Is she a born again Spirit filled believer? As a godly husband you're first ministry is the house church to be her (+future kids) covering and leader. Pray for her and lead her close to Christ. Following Christ means denying yourself and earthly passions even if they seem well meaning not all things are beneficial especially spiritually. Bring your requests to God and pray for the Lord to work on her heart and motives.
This scenario sounds very familiar because I have a friend in a very similar situation with a lukewarm fiance that doesn't really work so obligates him pay for all of her and her dogs expensive healthcare/finances. They don't really seem to have any God-centered drives/purposes which I'd encourage you to seek out and pursue together to re-orient your focus from the pet centered lifestyle. I don't know for sure whether dogs will be in eternity with God in heaven but I do know God's children will.. so focus your time/energy on making human disciples and preaching the good news. Recommend joining a church community group to keep you accountable and in the right fellowship/ministry.

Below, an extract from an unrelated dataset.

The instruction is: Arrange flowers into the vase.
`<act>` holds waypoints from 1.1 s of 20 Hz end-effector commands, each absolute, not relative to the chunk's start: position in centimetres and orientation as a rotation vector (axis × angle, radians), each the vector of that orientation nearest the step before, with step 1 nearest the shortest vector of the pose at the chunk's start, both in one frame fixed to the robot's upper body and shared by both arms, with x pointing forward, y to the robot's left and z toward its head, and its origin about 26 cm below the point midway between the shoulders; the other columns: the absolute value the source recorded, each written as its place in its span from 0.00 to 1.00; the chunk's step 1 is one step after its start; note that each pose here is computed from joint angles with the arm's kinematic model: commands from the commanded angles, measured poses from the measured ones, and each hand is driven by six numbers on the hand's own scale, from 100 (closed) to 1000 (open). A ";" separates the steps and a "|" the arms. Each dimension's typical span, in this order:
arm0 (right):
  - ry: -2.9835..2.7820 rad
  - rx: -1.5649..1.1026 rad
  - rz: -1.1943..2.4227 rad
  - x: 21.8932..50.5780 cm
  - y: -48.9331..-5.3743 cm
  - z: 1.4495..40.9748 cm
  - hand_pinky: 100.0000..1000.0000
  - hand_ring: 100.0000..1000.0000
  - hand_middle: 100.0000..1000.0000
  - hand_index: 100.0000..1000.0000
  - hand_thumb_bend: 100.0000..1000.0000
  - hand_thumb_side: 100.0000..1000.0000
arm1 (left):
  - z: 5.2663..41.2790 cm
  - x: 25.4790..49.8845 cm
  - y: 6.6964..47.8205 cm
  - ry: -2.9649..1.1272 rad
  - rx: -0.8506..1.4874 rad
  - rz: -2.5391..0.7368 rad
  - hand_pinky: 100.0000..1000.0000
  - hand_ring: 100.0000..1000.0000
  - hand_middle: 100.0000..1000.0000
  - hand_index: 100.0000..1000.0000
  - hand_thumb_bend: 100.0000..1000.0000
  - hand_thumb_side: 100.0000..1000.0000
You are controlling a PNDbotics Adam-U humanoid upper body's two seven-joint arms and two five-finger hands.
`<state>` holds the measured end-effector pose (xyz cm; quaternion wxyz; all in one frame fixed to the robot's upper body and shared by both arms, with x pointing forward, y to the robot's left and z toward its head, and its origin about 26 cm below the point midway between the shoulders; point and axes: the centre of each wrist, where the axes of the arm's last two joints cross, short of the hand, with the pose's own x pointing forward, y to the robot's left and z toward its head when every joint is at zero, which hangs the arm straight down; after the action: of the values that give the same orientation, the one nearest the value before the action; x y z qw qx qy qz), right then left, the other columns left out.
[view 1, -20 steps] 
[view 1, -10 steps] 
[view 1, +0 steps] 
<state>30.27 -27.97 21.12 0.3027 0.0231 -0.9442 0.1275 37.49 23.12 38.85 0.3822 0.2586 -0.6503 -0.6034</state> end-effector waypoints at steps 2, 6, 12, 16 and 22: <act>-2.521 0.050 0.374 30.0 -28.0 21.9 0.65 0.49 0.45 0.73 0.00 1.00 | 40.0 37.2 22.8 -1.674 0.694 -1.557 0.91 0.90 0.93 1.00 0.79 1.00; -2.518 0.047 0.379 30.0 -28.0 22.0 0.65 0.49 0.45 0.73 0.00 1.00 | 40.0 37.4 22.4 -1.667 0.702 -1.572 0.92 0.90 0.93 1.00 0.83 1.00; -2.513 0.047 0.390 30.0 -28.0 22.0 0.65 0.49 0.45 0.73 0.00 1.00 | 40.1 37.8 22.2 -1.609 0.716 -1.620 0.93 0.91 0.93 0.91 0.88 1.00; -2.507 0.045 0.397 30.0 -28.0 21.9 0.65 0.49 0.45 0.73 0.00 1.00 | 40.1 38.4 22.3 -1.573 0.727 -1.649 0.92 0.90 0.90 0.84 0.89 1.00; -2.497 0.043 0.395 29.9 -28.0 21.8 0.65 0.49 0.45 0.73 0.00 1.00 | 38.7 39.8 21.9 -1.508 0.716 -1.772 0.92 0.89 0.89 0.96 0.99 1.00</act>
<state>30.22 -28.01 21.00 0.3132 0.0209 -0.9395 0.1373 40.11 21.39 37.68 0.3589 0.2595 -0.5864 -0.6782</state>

Absolutely prayer is one of the most powerful weapons we have. It sounds like you've already gotten your point across that your aspirations are not aligned with hers and I'm sure she can tell by actions alone that she's more devoted to the dogs than you'd like to be. Which is why I'd suggest involvement in more fruitful activities and ministries with fellowship and accountability from others to re-orient the trajectory of your marriage. Making decisions through the lens of Christ not the dogs (ie. we should buy a house based on proximity to our home church and ministries rather than for the dogs backyard space or we should spend more of our weekends studying the Word or volunteering/service rather than grooming/being caretakers of the dogs).
She’s projecting her motherly instincts onto your dogs. Start making babies and this will ease
Oops. Did you not discuss this before marriage?
Anyways, commenter above is right- people who are obsessed with dogs usually are dealing with unresolved emotional or mental issues. And they project that out onto dogs. Suggest that she see a therapist and figure out why she’s obsessed with them.
What state are you in?
Asking in case there’s a local church that can help the both of you.